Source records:
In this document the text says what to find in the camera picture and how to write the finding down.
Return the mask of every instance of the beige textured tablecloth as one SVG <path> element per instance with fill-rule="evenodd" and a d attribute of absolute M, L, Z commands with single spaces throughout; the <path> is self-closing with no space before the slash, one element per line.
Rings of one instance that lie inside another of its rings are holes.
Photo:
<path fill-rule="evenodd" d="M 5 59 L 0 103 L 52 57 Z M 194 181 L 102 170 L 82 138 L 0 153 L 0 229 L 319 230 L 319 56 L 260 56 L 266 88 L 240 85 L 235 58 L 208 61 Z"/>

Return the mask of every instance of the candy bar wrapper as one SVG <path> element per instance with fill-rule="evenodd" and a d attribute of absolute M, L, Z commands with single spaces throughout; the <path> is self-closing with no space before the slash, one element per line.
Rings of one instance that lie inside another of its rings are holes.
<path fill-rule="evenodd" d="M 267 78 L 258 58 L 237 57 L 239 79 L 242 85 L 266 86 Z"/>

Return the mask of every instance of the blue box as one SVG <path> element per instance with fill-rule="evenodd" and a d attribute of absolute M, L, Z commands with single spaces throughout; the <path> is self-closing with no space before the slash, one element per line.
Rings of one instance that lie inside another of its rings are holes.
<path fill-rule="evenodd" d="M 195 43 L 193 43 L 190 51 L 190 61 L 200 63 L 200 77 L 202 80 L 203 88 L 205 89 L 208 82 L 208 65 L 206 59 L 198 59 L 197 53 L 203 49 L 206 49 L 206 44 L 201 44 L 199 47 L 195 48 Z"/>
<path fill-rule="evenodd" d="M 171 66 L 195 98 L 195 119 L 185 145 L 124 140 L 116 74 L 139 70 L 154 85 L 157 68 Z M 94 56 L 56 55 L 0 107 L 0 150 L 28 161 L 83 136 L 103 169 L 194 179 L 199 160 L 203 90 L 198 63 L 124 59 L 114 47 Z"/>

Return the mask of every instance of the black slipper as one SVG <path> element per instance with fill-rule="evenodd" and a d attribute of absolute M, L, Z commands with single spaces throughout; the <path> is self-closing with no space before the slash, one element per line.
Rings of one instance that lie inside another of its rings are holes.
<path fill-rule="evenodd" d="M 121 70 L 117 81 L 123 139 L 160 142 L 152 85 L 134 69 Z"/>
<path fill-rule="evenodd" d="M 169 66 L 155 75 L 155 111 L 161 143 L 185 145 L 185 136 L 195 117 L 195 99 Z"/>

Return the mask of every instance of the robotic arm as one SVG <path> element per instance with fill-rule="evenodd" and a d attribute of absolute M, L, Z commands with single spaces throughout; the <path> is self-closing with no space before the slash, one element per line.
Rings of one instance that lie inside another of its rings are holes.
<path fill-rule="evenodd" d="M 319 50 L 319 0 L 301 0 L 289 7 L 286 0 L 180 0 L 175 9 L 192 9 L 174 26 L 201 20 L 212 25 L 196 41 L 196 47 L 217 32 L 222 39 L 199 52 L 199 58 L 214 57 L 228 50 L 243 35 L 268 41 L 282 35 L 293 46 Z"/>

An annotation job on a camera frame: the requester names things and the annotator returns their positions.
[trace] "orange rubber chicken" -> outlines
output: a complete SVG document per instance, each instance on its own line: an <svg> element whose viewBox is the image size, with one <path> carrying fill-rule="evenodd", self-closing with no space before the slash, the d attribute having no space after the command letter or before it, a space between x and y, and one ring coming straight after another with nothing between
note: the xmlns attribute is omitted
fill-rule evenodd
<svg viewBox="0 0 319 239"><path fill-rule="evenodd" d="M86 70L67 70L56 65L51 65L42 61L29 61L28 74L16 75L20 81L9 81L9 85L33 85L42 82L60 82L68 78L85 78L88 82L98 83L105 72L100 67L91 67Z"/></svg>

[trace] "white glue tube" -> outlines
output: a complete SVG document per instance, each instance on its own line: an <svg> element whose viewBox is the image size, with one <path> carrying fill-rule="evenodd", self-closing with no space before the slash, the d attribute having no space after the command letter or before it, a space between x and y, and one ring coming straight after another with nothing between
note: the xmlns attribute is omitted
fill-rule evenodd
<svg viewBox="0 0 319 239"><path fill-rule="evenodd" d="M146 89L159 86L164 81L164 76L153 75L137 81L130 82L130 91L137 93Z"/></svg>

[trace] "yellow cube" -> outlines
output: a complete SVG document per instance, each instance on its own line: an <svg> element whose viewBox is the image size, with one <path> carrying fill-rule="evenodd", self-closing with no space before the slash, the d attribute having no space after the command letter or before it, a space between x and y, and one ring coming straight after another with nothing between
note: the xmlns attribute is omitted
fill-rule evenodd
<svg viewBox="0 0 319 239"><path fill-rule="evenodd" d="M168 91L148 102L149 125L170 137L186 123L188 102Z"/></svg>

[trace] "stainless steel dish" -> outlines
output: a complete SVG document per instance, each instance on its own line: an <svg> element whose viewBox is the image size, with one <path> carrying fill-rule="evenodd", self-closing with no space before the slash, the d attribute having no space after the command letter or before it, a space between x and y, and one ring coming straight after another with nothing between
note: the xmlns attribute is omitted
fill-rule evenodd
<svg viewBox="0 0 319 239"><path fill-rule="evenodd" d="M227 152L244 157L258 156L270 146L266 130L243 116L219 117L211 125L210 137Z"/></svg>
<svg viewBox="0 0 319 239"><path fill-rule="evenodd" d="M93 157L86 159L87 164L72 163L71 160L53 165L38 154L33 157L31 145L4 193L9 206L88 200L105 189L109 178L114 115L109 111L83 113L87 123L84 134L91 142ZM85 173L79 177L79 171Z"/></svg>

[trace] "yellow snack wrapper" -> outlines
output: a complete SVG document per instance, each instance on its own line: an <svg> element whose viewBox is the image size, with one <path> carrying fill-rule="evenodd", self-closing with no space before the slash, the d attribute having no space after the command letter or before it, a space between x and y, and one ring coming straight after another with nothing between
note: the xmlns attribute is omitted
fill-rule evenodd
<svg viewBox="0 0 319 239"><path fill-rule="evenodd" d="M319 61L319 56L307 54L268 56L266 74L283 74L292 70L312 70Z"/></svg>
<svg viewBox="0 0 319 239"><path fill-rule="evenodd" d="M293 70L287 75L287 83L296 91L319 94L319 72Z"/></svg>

▶ [Requirement] All the records above are to be reproduced exactly.

▶ [Solution for this problem]
In this document the text says what to find in the camera picture and how to write the finding down.
Return the mask of every instance of the beige textured tablecloth as one SVG <path> element per instance with fill-rule="evenodd" and a d attribute of absolute M, L, Z commands with single spaces throughout; the <path> is self-closing with no space before the slash, one element per line.
Rings of one instance that lie inside another of its rings are holes.
Photo:
<path fill-rule="evenodd" d="M 5 59 L 0 103 L 52 57 Z M 194 181 L 102 170 L 82 138 L 0 153 L 0 229 L 319 230 L 319 56 L 260 56 L 266 88 L 240 85 L 235 58 L 208 61 Z"/>

Return the mask of every instance of the candy bar wrapper as one SVG <path> element per instance with fill-rule="evenodd" and a d attribute of absolute M, L, Z commands with single spaces throughout; the <path> is self-closing with no space before the slash, one element per line.
Rings of one instance that lie inside another of its rings are holes.
<path fill-rule="evenodd" d="M 267 78 L 258 58 L 237 57 L 239 79 L 242 85 L 266 86 Z"/>

Return the mask of every instance of the blue box as one SVG <path> element per instance with fill-rule="evenodd" and a d attribute of absolute M, L, Z commands with single spaces throughout; the <path> is self-closing with no space before the slash, one element per line.
Rings of one instance that lie inside another of its rings are holes.
<path fill-rule="evenodd" d="M 195 43 L 193 43 L 190 51 L 190 61 L 200 63 L 200 77 L 202 80 L 203 88 L 205 89 L 208 82 L 208 65 L 206 59 L 198 59 L 197 53 L 203 49 L 206 49 L 206 44 L 201 44 L 199 47 L 195 48 Z"/>
<path fill-rule="evenodd" d="M 171 66 L 195 98 L 195 119 L 185 145 L 124 140 L 116 74 L 139 70 L 154 85 L 157 68 Z M 94 56 L 56 55 L 0 107 L 0 150 L 28 161 L 83 136 L 103 169 L 194 179 L 199 160 L 203 90 L 198 63 L 124 59 L 114 47 Z"/>

Return the mask of every instance of the black slipper as one SVG <path> element per instance with fill-rule="evenodd" and a d attribute of absolute M, L, Z commands with single spaces throughout; the <path> is self-closing with no space before the slash, one element per line.
Rings of one instance that lie inside another of its rings are holes.
<path fill-rule="evenodd" d="M 121 70 L 117 81 L 123 139 L 160 142 L 152 85 L 134 69 Z"/>
<path fill-rule="evenodd" d="M 169 66 L 155 75 L 155 111 L 161 143 L 185 145 L 185 136 L 195 117 L 195 99 Z"/>

Return the mask of every instance of the robotic arm as one SVG <path> element per instance with fill-rule="evenodd" and a d attribute of absolute M, L, Z commands with single spaces throughout; the <path> is self-closing with no space before the slash, one element per line.
Rings of one instance that lie inside another of its rings are holes.
<path fill-rule="evenodd" d="M 319 50 L 319 0 L 301 0 L 289 7 L 286 0 L 180 0 L 175 9 L 192 9 L 174 26 L 201 20 L 212 25 L 196 41 L 196 47 L 217 32 L 222 39 L 199 52 L 199 58 L 214 57 L 228 50 L 243 35 L 268 41 L 282 35 L 293 46 Z"/>

An annotation job on a camera frame: the requester names things and the annotator returns their positions.
[trace] "orange rubber chicken" -> outlines
output: a complete SVG document per instance, each instance on its own line: an <svg> element whose viewBox is the image size, with one <path> carrying fill-rule="evenodd", self-closing with no space before the slash, the d attribute having no space after the command letter or before it, a space between x and y, and one ring coming straight after another with nothing between
note: the xmlns attribute is omitted
fill-rule evenodd
<svg viewBox="0 0 319 239"><path fill-rule="evenodd" d="M86 70L67 70L56 65L51 65L42 61L29 61L28 74L16 75L20 81L9 81L9 85L33 85L42 82L60 82L68 78L85 78L88 82L98 83L105 72L100 67L91 67Z"/></svg>

[trace] "white glue tube" -> outlines
output: a complete SVG document per instance, each instance on its own line: an <svg> element whose viewBox is the image size, with one <path> carrying fill-rule="evenodd", self-closing with no space before the slash, the d attribute having no space after the command letter or before it, a space between x and y, and one ring coming straight after another with nothing between
note: the xmlns attribute is omitted
fill-rule evenodd
<svg viewBox="0 0 319 239"><path fill-rule="evenodd" d="M146 89L159 86L164 81L164 76L153 75L137 81L130 82L130 91L137 93Z"/></svg>

[trace] "yellow cube" -> outlines
output: a complete SVG document per instance, each instance on its own line: an <svg> element whose viewBox is the image size, with one <path> carrying fill-rule="evenodd", self-closing with no space before the slash, the d attribute having no space after the command letter or before it, a space between x and y, and one ring coming straight after another with nothing between
note: the xmlns attribute is omitted
fill-rule evenodd
<svg viewBox="0 0 319 239"><path fill-rule="evenodd" d="M168 91L148 102L149 125L170 137L186 123L188 102Z"/></svg>

[trace] "stainless steel dish" -> outlines
output: a complete SVG document per instance, each instance on its own line: an <svg> element whose viewBox is the image size, with one <path> carrying fill-rule="evenodd", self-closing with no space before the slash, the d attribute having no space after the command letter or before it, a space between x and y, and one ring coming straight after another with nothing between
note: the xmlns attribute is omitted
fill-rule evenodd
<svg viewBox="0 0 319 239"><path fill-rule="evenodd" d="M227 152L244 157L258 156L270 146L266 130L243 116L219 117L211 125L210 137Z"/></svg>
<svg viewBox="0 0 319 239"><path fill-rule="evenodd" d="M93 157L86 159L87 164L72 163L71 160L53 165L38 154L33 157L31 145L4 193L9 206L88 200L105 189L109 178L114 115L109 111L83 113L87 123L84 134L91 142ZM85 173L79 177L79 171Z"/></svg>

[trace] "yellow snack wrapper" -> outlines
output: a complete SVG document per instance, each instance on its own line: an <svg> element whose viewBox is the image size, with one <path> carrying fill-rule="evenodd", self-closing with no space before the slash, the d attribute having no space after the command letter or before it, a space between x and y, and one ring coming straight after another with nothing between
note: the xmlns attribute is omitted
fill-rule evenodd
<svg viewBox="0 0 319 239"><path fill-rule="evenodd" d="M319 61L319 56L307 54L268 56L266 74L283 74L292 70L312 70Z"/></svg>
<svg viewBox="0 0 319 239"><path fill-rule="evenodd" d="M293 70L287 75L287 83L296 91L319 94L319 72Z"/></svg>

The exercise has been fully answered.